Menurut MK, ketentuan ambang batas parlemen 4 persen tidak didasarkan pada metode dan argumen yang memadai, sehingga telah menimbulkan disproporsionalitas hasil pemilu karena tidak proporsionalnya jumlah kursi di DPR dengan suara sah secara nasional.
Demikian disampaikan MK dalam putusan perkara 116/PUU-XXI/2023 yang dibacakan Ketua MK Suhartoyo di ruang sidang MK, Jakarta, Kamis, 29 Februari 2024. Judicial Review itu diajukan Perkumpulan untuk Pemilu dan Demokrasi (Perludem).

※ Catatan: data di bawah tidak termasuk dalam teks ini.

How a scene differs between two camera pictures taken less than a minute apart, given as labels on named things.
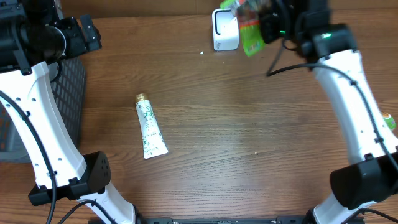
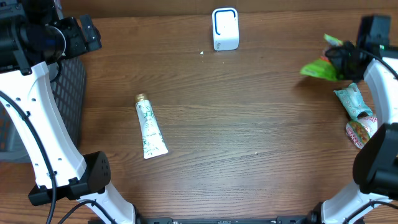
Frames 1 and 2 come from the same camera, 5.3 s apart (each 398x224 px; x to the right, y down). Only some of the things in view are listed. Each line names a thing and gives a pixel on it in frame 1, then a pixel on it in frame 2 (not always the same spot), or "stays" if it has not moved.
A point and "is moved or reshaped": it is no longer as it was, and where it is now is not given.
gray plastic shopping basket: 67,78 stays
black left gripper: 73,27 stays
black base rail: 224,220 stays
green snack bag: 247,12 is moved or reshaped
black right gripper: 270,33 → 337,59
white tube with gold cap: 153,141 stays
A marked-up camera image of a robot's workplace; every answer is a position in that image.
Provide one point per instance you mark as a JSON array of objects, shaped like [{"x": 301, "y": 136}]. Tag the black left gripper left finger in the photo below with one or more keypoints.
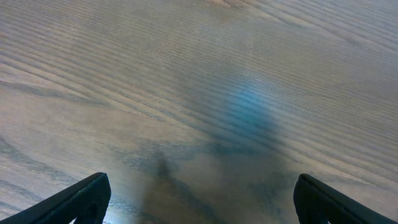
[{"x": 84, "y": 202}]

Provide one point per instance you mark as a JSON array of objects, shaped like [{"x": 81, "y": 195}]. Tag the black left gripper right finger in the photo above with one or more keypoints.
[{"x": 318, "y": 203}]

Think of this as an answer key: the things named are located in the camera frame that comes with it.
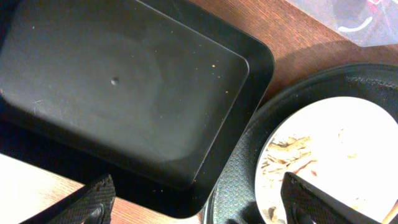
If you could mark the black rectangular tray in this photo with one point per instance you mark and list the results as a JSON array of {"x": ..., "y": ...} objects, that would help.
[{"x": 155, "y": 93}]

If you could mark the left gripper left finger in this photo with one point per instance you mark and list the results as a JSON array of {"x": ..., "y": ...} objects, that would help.
[{"x": 91, "y": 204}]

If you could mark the wooden chopstick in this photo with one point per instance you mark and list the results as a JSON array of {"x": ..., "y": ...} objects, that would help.
[{"x": 391, "y": 215}]

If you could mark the grey plate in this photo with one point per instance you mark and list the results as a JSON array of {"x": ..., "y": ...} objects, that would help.
[{"x": 355, "y": 142}]

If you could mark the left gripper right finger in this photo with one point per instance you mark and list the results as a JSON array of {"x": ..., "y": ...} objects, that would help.
[{"x": 305, "y": 203}]

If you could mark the round black serving tray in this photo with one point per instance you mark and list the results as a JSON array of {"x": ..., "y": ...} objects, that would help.
[{"x": 233, "y": 199}]

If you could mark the peanut shells pile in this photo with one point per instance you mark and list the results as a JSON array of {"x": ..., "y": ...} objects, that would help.
[{"x": 292, "y": 156}]

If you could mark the clear plastic bin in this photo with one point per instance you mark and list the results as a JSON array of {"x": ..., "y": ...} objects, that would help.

"Kewenangan pembentuk undang-undang dalam menentukan ambang batas parlemen termasuk besaran atau persentase dapat dibenarkan sepanjang tidak bertentangan dengan hak politik, kedaulatan rakyat, dan rasionalitas. Namun secara faktual prinsip-prinsip tersebut telah tercederai karena berakibat banyak suara pemilih yang tidak dapat dikonversi menjadi kursi di DPR, sehingga menciptakan disproporsionalitas sistem pemilu proporsional yang dianut," kata majelis MK dalam putusannya.

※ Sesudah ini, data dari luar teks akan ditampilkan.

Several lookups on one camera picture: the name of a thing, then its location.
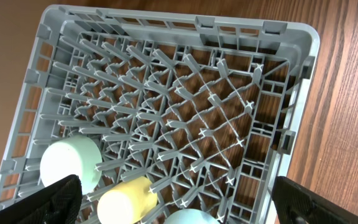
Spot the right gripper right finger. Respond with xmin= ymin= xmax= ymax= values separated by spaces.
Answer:
xmin=272 ymin=176 xmax=358 ymax=224

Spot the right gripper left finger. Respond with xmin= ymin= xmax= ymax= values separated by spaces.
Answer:
xmin=0 ymin=174 xmax=83 ymax=224

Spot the mint green bowl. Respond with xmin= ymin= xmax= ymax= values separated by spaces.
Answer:
xmin=40 ymin=135 xmax=103 ymax=195

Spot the yellow plastic cup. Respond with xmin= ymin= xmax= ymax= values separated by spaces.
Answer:
xmin=97 ymin=176 xmax=157 ymax=224

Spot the light blue bowl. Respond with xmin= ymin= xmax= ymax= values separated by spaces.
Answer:
xmin=164 ymin=208 xmax=219 ymax=224

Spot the grey dishwasher rack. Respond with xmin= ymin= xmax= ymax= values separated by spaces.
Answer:
xmin=0 ymin=5 xmax=320 ymax=223

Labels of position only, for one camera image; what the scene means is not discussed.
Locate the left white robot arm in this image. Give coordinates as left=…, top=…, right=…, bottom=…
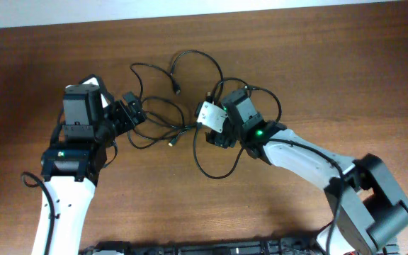
left=32, top=84, right=147, bottom=254

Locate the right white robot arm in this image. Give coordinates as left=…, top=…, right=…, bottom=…
left=195, top=86, right=408, bottom=254

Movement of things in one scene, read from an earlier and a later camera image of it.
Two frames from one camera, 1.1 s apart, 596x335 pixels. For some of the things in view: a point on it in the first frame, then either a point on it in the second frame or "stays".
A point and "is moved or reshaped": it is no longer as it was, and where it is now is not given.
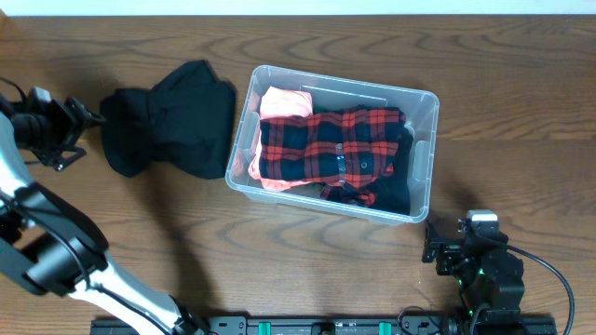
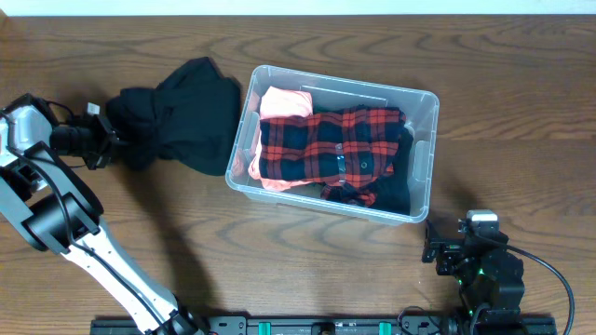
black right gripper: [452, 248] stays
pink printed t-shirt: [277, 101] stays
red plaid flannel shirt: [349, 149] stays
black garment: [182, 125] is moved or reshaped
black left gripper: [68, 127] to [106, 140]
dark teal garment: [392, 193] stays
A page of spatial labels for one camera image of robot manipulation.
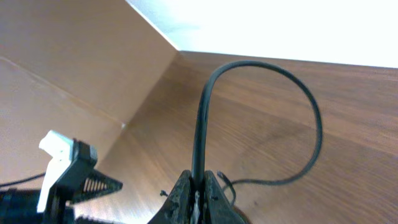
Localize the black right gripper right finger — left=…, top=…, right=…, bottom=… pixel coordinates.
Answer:
left=202, top=170, right=245, bottom=224

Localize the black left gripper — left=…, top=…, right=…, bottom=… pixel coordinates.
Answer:
left=43, top=169, right=123, bottom=224

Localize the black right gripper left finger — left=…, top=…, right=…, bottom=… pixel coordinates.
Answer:
left=148, top=170, right=192, bottom=224

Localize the black cable bundle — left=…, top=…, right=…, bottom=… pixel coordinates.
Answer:
left=190, top=60, right=324, bottom=209

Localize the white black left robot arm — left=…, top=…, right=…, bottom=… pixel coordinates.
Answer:
left=1, top=169, right=123, bottom=224

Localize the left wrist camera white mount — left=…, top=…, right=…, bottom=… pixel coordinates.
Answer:
left=36, top=129, right=99, bottom=214

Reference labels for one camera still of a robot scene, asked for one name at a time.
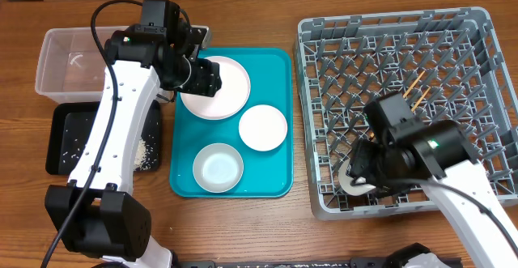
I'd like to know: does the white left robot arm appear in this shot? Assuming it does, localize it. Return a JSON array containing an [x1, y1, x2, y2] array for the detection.
[[45, 0, 222, 267]]

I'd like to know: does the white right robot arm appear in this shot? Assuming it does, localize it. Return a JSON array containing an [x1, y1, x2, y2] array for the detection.
[[339, 92, 517, 267]]

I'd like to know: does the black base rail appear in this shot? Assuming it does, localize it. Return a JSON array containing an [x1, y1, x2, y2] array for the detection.
[[176, 243, 463, 268]]

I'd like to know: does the rice pile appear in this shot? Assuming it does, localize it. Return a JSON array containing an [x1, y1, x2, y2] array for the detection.
[[60, 116, 161, 170]]

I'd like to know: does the clear plastic bin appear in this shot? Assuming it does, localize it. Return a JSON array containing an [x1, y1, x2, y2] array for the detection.
[[35, 25, 179, 104]]

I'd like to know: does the teal serving tray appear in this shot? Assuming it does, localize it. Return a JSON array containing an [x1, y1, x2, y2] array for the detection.
[[169, 48, 294, 198]]

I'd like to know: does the black tray bin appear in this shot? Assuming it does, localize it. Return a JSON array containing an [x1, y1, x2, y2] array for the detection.
[[45, 100, 162, 176]]

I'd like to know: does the large pink plate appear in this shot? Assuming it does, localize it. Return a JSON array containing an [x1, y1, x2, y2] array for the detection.
[[180, 56, 251, 120]]

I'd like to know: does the white cup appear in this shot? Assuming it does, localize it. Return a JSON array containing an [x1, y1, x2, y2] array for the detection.
[[338, 159, 376, 196]]

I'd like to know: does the grey bowl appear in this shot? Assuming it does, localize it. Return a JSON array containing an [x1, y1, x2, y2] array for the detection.
[[193, 143, 244, 194]]

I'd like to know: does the wooden chopstick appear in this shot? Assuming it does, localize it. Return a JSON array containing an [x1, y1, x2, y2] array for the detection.
[[403, 70, 426, 98], [411, 87, 431, 112]]

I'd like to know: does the grey dishwasher rack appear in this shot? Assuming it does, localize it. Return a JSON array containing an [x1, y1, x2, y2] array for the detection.
[[295, 7, 517, 220]]

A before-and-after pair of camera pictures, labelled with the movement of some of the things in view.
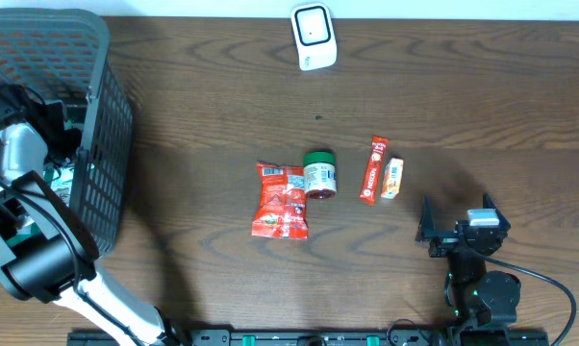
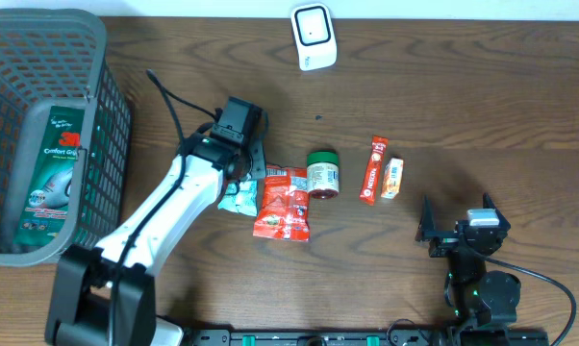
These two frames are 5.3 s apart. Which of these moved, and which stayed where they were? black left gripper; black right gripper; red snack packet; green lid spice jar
Moved: black left gripper
Stayed: black right gripper; green lid spice jar; red snack packet

MK menilai ambang batas parlemen dan/atau besaran angka atau persentasenya merupakan kebijakan hukum terbuka pembentuk undang-undang. Yang terpenting, kata majelis MK, penentuan ambang batas parlemen tersebut harus menggunakan dasar metode dan argumentasi yang memadai sehingga mampu meminimalisir disproporsionalitas antara suara sah dengan penentuan jumlah kursi di DPR RI, sekaligus memperkuat penyederhanaan partai politik.

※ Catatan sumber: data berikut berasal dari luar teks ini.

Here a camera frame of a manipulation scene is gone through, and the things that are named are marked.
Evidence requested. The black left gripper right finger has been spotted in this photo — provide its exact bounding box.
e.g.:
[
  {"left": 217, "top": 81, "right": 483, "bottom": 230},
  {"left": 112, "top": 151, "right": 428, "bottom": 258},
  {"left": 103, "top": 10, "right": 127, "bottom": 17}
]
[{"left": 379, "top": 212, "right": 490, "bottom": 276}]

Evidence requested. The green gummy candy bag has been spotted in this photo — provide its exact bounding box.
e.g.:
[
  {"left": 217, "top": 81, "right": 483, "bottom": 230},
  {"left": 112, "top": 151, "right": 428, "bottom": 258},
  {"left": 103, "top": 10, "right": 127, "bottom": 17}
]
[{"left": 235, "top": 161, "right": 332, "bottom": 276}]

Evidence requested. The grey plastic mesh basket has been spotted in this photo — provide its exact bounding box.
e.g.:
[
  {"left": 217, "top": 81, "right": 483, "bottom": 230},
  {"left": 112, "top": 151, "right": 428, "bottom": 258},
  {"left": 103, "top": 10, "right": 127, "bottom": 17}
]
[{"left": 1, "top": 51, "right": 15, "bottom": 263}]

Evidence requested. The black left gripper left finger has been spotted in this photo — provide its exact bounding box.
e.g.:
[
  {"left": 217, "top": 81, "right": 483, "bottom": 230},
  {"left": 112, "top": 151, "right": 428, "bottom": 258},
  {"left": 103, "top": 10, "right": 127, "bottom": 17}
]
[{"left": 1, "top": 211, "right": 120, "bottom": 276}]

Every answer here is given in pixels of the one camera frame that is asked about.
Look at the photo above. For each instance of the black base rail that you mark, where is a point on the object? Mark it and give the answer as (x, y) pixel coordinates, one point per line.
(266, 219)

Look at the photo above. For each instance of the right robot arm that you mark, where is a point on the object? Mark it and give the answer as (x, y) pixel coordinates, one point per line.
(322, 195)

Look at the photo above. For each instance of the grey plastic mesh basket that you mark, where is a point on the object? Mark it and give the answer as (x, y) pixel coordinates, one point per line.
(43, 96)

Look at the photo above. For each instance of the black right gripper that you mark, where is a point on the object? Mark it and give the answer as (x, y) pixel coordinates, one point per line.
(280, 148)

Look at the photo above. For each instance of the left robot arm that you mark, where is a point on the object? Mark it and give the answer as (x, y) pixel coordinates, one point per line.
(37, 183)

MK sendiri berpandangan bahwa ambang batas parlemen 4 persen yang diatur dalam Pasal 414 ayat (1) Undang-Undang Nomor 7 Tahun 2017 tentang Pemilu, tidak punya dasar rasionalitas yang jelas. Karena itu, perlu diubah sebelum penyelenggaraan Pemilu 2029 dengan memperhatikan 5 poin.
Pertama, ambang batas parlemen harus didesain untuk digunakan secara berkelanjutan. Kedua, perubahan norma ambang batas parlemen termasuk besaran angka atau persentase ambang batas parlemen dimaksud tetap dalam bingkai menjaga proporsionalitas sistem pemilu proporsional terutama untuk mencegah besarnya jumlah suara yang tidak dapat dikonversi menjadi kursi DPR.
Ketiga, perubahan ambang batas parlemen harus ditempatkan dalam rangka mewujudkan penyederhanaan partai politik.
Keempat, lanjut MK, perubahan telah selesai sebelum dimulainya tahapan penyelenggaraan Pemilu 2029.
Dan Kelima, perubahan melibatkan semua kalangan yang memiliki perhatian terhadap penyelenggaraan pemilihan umum dengan menerapkan prinsip partisipasi publik yang bermakna termasuk melibatkan partai politik peserta pemilu yang tidak memiliki perwakilan di DPR.
Diketahui, dalam permohonannya, Perludem mempermasalahkan penetapan ambang batas parlemen sebesar 4 persen suara sah nasional sebagai dasar menentukan perolehan kursi parlemen. Perludem menilai ketentuan ambang batas telah menyebabakan hilangnya suara rakyat yang tidak terkonversi menjadi kursi DPR.